Lemingopedia

Niemiecka inwestycja powoli się zwraca

Opublikowano

on

fot. kolaż

Profesor Ruchniewicz, zasiadający sobie wygodnie w Instytucie Pileckiego (a ten Pilecki nam tu nie pasuje, więc może raczej: Instytucie Ruchniewicza?), właśnie zadbał o to, by w Berlinie przypadkiem nikt nie poczuł się niezręcznie.

W marcu miała odbyć się konferencja i wystawa o dziełach sztuki zrabowanych przez Niemców w Polsce, ale profesor Ruchniewicz zdecydował, że ani konferencji, ani wystawy nie będzie. Dlaczego? Bo Polska ma teraz prezydencję w Unii Europejskiej więc „to nie jest dobry moment”. Nie wypada po prostu mówić Niemcom, że są bandytami i złodziejami.

Niemiecka inwestycja musi stworzyć nową narrację

W ramach tej samej logiki proponujemy coś bardziej przystającego do czasów. Może konferencja o tym, jak to źli Polacy robili Niemcom PR-owe kuku? Co pan myśli, panie profesorze? A może taki tytuł: „Raporty Pileckiego – mowa nienawiści w wersji retro”. Można by zaprosić specjalistów od „narracji pojednania” i „dekonstruowania narodowych mitów”. Bo przecież ten cały Pilecki – konspirator, bohater, który dał się złapać i stworzył w Auschwitz ruch oporu – grubo przesadził. Raportował za dużo. I za wcześnie. Rozwiązanie ostatecznych kwestii nie zdążyło się odbyć. I gdyby nie on i Karski, to świat nie dowiedziałby się o tym całym Holokauście, a tak ciągnie się to za Niemcami, jak reset z Rosją za naszym premierem.

Wszystko przez Pileckiego i Karskiego

Czas powiedzieć to wprost, panie Ruchniewicz! To przez tego Pileckiego i Polaków Niemcy mają złą prasę. Bo że zbudowali obóz, że mordowali, że kradli dzieła sztuki – to są tylko fakty. A jak wiadomo, fakty bez odpowiedniego kontekstu to przemoc symboliczna. A kontekstem ma się teraz zajmować przecież profesor – człowiek dialogu, człowiek empatii, człowiek, który potrafi zrozumieć, że są chwile, kiedy lepiej nie mówić o tym, że Niemcy coś ukradli. A jeśli nawet, to może przypadkiem i niechcący.

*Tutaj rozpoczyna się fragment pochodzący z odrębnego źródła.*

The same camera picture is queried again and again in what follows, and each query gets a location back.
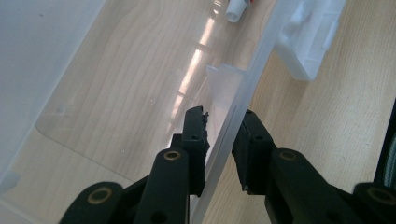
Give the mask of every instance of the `plastic lid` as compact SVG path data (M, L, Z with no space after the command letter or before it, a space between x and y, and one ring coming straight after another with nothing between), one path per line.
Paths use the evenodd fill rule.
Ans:
M231 0L225 12L227 20L230 22L238 22L246 7L247 4L244 0Z

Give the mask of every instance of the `transparent plastic sheet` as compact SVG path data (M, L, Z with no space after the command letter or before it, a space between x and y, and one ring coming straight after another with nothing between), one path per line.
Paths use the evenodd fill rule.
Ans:
M250 24L254 11L228 23L226 2L107 1L12 165L21 179L1 203L31 222L57 222L89 185L126 187L147 175L184 112L203 105L215 153L204 195L191 202L191 221L202 219L278 29L274 19L260 23L265 13ZM258 4L271 11L272 2ZM261 31L246 33L263 26L256 44Z

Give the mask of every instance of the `translucent plastic box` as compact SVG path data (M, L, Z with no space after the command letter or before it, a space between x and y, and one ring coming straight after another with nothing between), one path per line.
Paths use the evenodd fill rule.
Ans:
M276 43L286 0L0 1L0 223L55 223L89 185L127 187L209 112L200 223Z

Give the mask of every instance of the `wood grain surface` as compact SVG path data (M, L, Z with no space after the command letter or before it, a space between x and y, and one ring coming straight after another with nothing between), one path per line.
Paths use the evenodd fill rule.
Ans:
M127 186L148 174L187 108L204 105L216 117L205 67L245 68L274 2L257 0L232 24L225 0L108 0L12 167L20 182L0 203L55 223L89 185ZM348 0L318 78L292 79L273 54L251 103L279 147L302 151L347 191L372 181L396 96L395 11L391 0ZM205 223L268 222L263 197L241 191L230 157Z
M396 97L396 2L347 0L313 82L273 53L250 108L278 147L294 148L338 188L372 182ZM228 159L205 223L270 223L263 197L241 191Z

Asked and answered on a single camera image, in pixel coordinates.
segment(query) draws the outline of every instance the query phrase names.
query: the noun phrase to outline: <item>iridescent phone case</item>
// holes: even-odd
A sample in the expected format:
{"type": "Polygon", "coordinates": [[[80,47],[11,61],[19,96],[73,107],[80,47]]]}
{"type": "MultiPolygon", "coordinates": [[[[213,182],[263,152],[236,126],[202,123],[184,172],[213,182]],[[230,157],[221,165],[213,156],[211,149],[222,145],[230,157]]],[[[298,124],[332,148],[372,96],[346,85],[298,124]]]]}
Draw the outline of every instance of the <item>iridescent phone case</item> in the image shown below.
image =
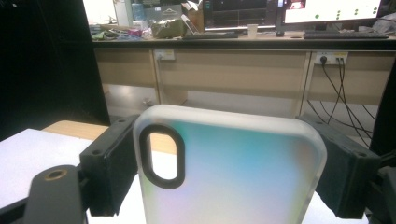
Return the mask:
{"type": "Polygon", "coordinates": [[[156,105],[134,125],[148,224],[301,223],[326,162],[296,119],[156,105]],[[153,171],[151,133],[177,146],[177,176],[153,171]]]}

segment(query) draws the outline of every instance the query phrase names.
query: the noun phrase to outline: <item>keyboard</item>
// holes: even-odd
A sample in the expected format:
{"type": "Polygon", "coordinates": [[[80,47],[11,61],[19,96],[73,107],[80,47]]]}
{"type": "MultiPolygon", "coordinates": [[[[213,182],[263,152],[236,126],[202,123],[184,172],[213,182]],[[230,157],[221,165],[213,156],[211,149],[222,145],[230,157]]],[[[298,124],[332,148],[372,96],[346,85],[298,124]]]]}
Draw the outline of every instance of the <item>keyboard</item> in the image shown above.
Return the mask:
{"type": "Polygon", "coordinates": [[[305,33],[304,39],[387,39],[387,35],[382,35],[379,33],[327,33],[327,32],[318,32],[318,33],[305,33]]]}
{"type": "Polygon", "coordinates": [[[224,39],[224,38],[238,38],[236,33],[223,33],[223,34],[201,34],[201,35],[186,35],[183,37],[184,40],[194,39],[224,39]]]}

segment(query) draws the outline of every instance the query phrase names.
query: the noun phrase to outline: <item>wooden tabletop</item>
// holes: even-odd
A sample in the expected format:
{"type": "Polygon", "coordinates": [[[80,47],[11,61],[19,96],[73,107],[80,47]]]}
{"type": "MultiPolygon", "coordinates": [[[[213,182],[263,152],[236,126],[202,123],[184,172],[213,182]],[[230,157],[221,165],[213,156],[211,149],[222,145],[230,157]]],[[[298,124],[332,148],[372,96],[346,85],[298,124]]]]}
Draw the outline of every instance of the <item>wooden tabletop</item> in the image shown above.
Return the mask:
{"type": "MultiPolygon", "coordinates": [[[[101,135],[108,127],[96,124],[80,123],[71,120],[62,120],[56,122],[42,131],[48,133],[58,133],[77,138],[84,138],[95,140],[101,135]]],[[[152,133],[150,135],[150,142],[152,150],[176,154],[176,144],[173,139],[161,133],[152,133]]]]}

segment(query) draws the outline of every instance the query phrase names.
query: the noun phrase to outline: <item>power outlet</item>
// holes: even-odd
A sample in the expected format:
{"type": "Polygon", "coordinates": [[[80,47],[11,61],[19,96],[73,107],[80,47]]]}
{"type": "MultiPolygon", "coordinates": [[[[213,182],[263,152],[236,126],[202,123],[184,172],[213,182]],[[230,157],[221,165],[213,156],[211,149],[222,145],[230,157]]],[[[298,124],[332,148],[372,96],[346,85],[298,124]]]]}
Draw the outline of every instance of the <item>power outlet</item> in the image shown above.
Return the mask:
{"type": "Polygon", "coordinates": [[[155,49],[154,56],[159,60],[174,60],[175,52],[172,49],[155,49]]]}
{"type": "Polygon", "coordinates": [[[323,56],[327,58],[326,64],[339,64],[337,59],[343,59],[344,64],[347,63],[347,52],[345,51],[318,51],[315,64],[321,64],[320,58],[323,56]]]}

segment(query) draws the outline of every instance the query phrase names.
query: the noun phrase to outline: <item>computer monitor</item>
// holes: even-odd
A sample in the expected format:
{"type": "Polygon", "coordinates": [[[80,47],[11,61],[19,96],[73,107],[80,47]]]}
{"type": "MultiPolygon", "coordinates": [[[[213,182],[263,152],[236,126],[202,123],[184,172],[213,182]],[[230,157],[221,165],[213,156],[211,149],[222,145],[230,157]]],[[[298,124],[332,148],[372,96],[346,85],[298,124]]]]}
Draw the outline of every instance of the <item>computer monitor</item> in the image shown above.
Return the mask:
{"type": "Polygon", "coordinates": [[[279,0],[281,25],[356,22],[376,18],[381,0],[279,0]]]}
{"type": "Polygon", "coordinates": [[[277,0],[204,0],[206,31],[244,31],[248,24],[259,29],[276,27],[277,0]]]}

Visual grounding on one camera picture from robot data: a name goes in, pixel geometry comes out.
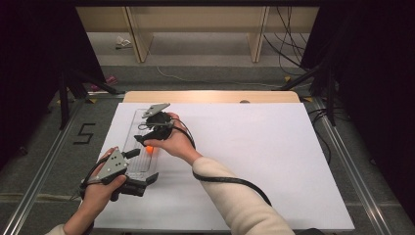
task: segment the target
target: transparent acrylic box
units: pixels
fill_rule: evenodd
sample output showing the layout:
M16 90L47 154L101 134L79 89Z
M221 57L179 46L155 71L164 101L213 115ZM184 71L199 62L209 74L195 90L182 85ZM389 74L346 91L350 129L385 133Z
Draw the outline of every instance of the transparent acrylic box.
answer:
M132 179L146 180L146 178L156 173L156 165L158 159L158 149L153 148L152 151L147 151L146 147L143 147L141 143L137 142L134 135L145 135L151 130L139 129L140 124L144 124L146 121L142 118L142 115L146 112L146 109L139 109L135 112L134 118L131 122L130 129L125 141L123 152L128 152L133 149L140 149L140 155L129 160L129 166L126 175Z

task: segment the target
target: orange object
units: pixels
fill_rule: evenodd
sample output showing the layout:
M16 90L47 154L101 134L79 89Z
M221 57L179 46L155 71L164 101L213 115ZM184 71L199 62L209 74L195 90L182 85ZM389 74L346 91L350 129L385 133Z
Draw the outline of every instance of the orange object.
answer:
M153 150L154 150L153 146L147 146L146 147L146 151L147 151L148 154L153 154Z

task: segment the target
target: gray floor
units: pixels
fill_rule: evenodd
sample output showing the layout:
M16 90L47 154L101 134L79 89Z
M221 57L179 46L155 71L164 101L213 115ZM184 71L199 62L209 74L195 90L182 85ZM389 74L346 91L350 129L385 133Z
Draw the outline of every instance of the gray floor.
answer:
M115 75L118 79L115 88L119 90L269 90L285 83L284 78L287 74L279 67L278 56L266 42L262 46L260 62L255 64L251 62L244 34L158 33L151 47L151 55L144 64L136 63L131 49L115 49L116 37L119 35L129 39L125 33L90 34L105 76ZM279 48L281 44L278 44L275 35L269 34L267 37ZM299 46L304 46L298 35L295 40ZM284 52L290 58L296 59L292 47L285 46ZM286 60L282 60L281 65L286 71L301 73L300 69ZM307 83L295 89L300 96L308 96ZM25 219L20 234L44 234L56 224L64 223L75 212L78 201L70 202L68 198L75 193L80 178L96 161L116 105L122 100L100 98L95 103L75 102L82 103L80 111L71 125L65 144L36 202ZM304 105L309 111L316 109L315 102L305 102ZM58 135L60 108L57 99L51 102L50 109L51 113L44 116L31 136L27 145L28 155L16 156L0 172L0 229L2 230ZM347 119L347 114L343 110L339 110L336 114L336 121L337 129L369 191L385 216L391 233L415 234L414 225L394 197L382 174L375 165L370 164L370 155L353 122ZM85 140L84 136L77 135L83 123L95 123L85 129L94 135L88 145L74 145L73 142ZM316 123L316 129L329 143L332 152L330 169L356 227L353 232L342 234L376 234L321 121ZM321 146L328 157L327 147L323 142ZM93 234L119 233L94 231Z

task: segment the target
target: white sleeve
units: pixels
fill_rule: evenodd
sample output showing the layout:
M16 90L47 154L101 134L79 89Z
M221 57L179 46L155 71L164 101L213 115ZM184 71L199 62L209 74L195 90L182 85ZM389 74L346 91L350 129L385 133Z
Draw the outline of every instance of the white sleeve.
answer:
M50 230L46 235L66 235L64 231L64 225L60 224Z
M236 177L214 159L198 158L193 171L207 177ZM234 183L201 182L232 234L294 235L285 219L251 188Z

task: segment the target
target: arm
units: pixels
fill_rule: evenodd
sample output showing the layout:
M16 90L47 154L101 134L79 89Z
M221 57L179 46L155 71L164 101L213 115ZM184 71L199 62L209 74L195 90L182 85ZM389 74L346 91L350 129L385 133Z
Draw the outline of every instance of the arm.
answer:
M110 155L115 148L111 148L103 156ZM101 170L101 164L98 166L92 175L97 175ZM91 184L86 188L85 197L76 213L68 220L65 225L58 225L52 229L48 235L71 235L71 234L83 234L88 227L92 224L94 219L105 208L110 200L111 194L117 188L119 188L125 181L125 175L120 175L108 185L103 184Z
M179 119L170 113L172 118ZM185 128L176 121L176 127ZM190 144L185 135L173 129L164 140L147 140L146 145L165 149L172 156L186 161L202 176L236 177L226 166L205 158ZM203 187L230 227L232 234L294 234L284 218L269 207L251 188L232 183L207 183Z

Przecież te polskie obrazy, biblioteki, insygnia królewskie, a nawet granitowa kostka wskakiwały same na niemieckie wozy i pędziły w stronę Berlina! Wypadałoby tych Niemców w takim razie przeprosić – za tego Pileckiego, za Armię Krajową, za Powstańców warszawskich – a już szczególnie za to, że wywożenie z Polski całego naszego majątku generowało problemy z logistyką. Niech pan się tym zajmie!

Atmosfera musi być perfekt!

Takie mamy czasy: okradziony ma przepraszać, że przypomniał sobie o stracie, a dyrektor polskiego instytutu ma dbać, by nikt przypadkiem nie zburzył dobrej atmosfery przy stole beneficjentów.

I tylko ten Pilecki w nazwie Instytutu w tym wszystkim jakoś nie pasuje. Za bardzo przypomina, kto był katem, a kto ofiarą. No i jeszcze te jego raporty – dokumenty, które mają czelność mówić prawdę. Jakie to dziś nieeuropejskie.

Tak więc brawo, profesorze! Mam jeszcze kilka uśmiechniętych pomysłów na inne konferencje! Sąsiedzi na pewno się uśmiechną, a może nawet pana pochwalą. Kto wie? Może taka konferencja: „Wdzięczność – nieoczywista cnota Polaków wobec cywilizacyjnej misji III Rzeszy”? Będzie w punkt. Zwłaszcza jeśli organizację dofinansuje jakaś niemiecka fundacja.

Niech pan się nie krępuje. Śmiało! Rafał by nam zrobił takie kolorowe koszulki jak na Campus i bluzy takie fajne, z kapturem.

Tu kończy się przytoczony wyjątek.